● TASK DESCRIPTION
Within the material below, how many lines carry the word "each"? State only the number.

● DATASET SECTION
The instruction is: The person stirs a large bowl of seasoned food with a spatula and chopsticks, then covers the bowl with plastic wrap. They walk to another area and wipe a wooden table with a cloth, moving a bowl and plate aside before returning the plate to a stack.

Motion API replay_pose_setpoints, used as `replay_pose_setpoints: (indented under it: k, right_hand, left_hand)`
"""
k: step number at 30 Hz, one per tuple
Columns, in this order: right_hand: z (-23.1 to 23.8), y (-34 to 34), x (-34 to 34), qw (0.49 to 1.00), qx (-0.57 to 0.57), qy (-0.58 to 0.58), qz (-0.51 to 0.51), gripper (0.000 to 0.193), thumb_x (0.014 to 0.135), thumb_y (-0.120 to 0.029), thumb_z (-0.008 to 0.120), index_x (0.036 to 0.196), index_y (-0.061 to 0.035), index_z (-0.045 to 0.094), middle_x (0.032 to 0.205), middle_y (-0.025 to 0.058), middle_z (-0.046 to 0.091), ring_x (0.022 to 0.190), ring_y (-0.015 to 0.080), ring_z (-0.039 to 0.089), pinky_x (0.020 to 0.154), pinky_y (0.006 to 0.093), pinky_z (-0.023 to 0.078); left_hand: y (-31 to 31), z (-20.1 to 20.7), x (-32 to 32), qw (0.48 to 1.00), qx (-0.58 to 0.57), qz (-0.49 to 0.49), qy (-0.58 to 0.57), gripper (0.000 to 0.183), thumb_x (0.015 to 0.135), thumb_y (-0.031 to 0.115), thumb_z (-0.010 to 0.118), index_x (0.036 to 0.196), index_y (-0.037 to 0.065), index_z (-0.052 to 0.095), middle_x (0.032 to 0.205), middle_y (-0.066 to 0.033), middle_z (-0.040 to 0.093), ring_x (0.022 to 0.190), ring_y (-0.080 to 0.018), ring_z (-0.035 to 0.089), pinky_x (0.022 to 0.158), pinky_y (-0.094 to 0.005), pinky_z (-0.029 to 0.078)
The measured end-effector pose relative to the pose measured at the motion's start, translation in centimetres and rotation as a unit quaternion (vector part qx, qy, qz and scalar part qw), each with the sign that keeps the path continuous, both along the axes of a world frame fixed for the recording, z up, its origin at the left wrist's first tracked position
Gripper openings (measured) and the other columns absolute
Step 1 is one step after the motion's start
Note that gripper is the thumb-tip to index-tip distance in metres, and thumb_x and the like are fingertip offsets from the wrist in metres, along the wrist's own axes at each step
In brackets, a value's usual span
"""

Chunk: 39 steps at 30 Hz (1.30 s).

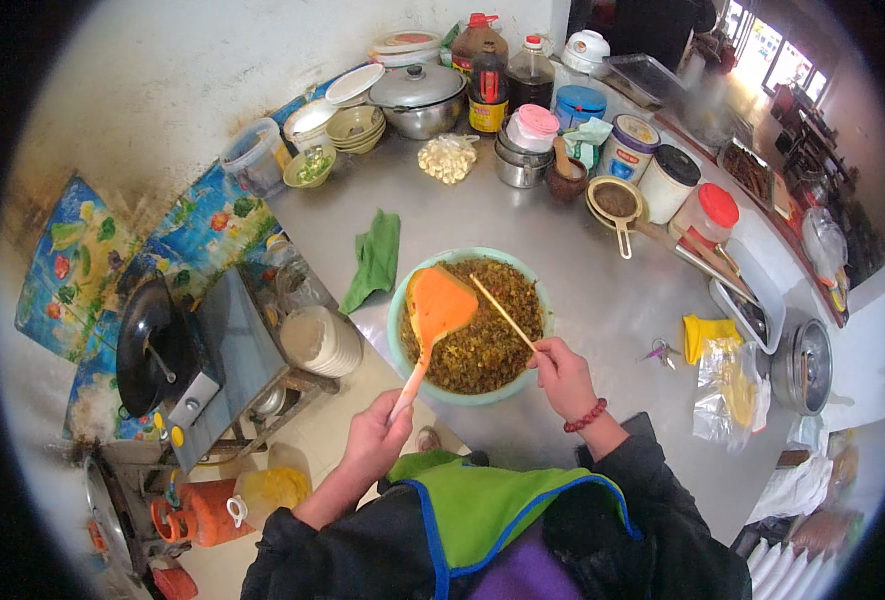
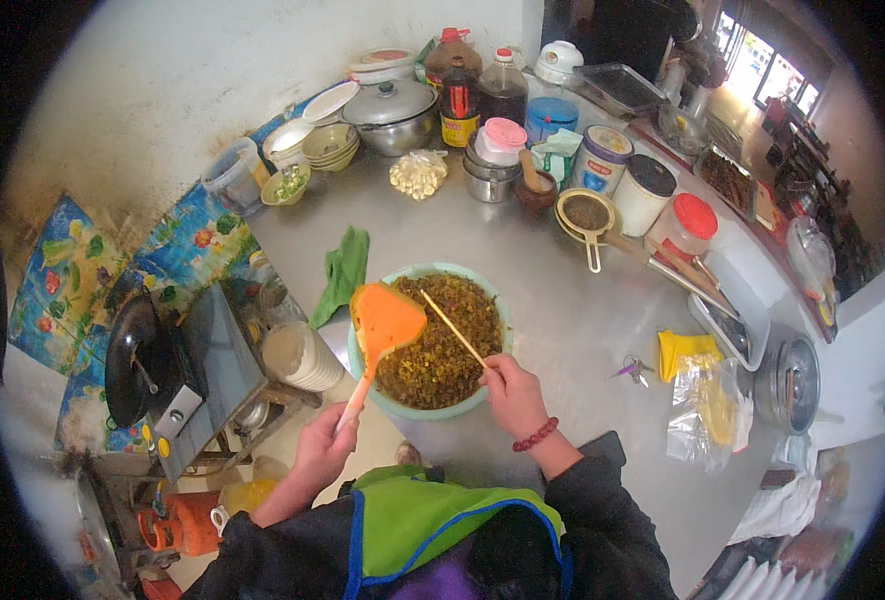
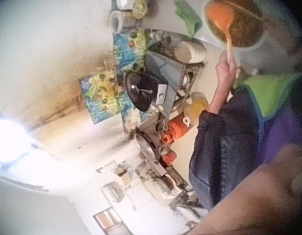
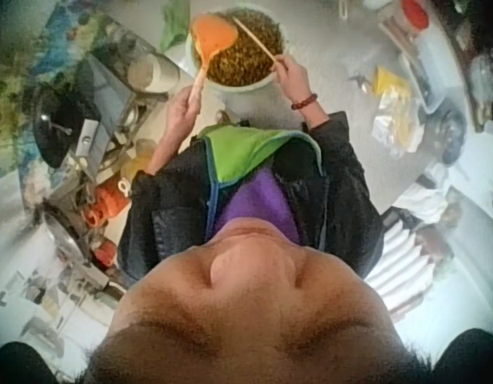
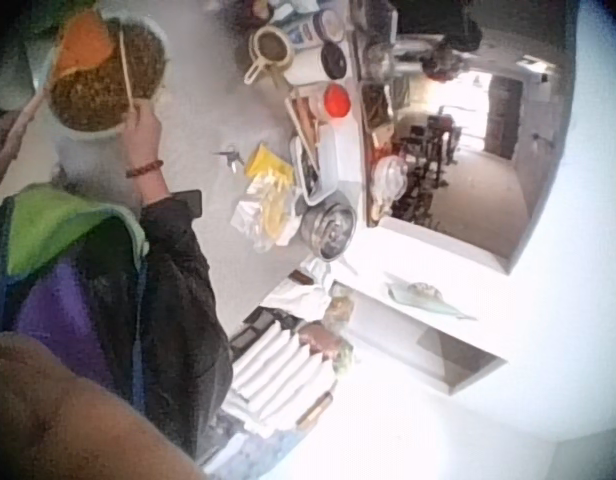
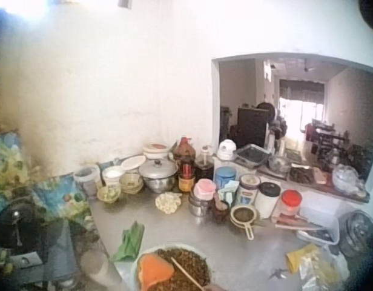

● RESPONSE TO THIS EXERCISE
2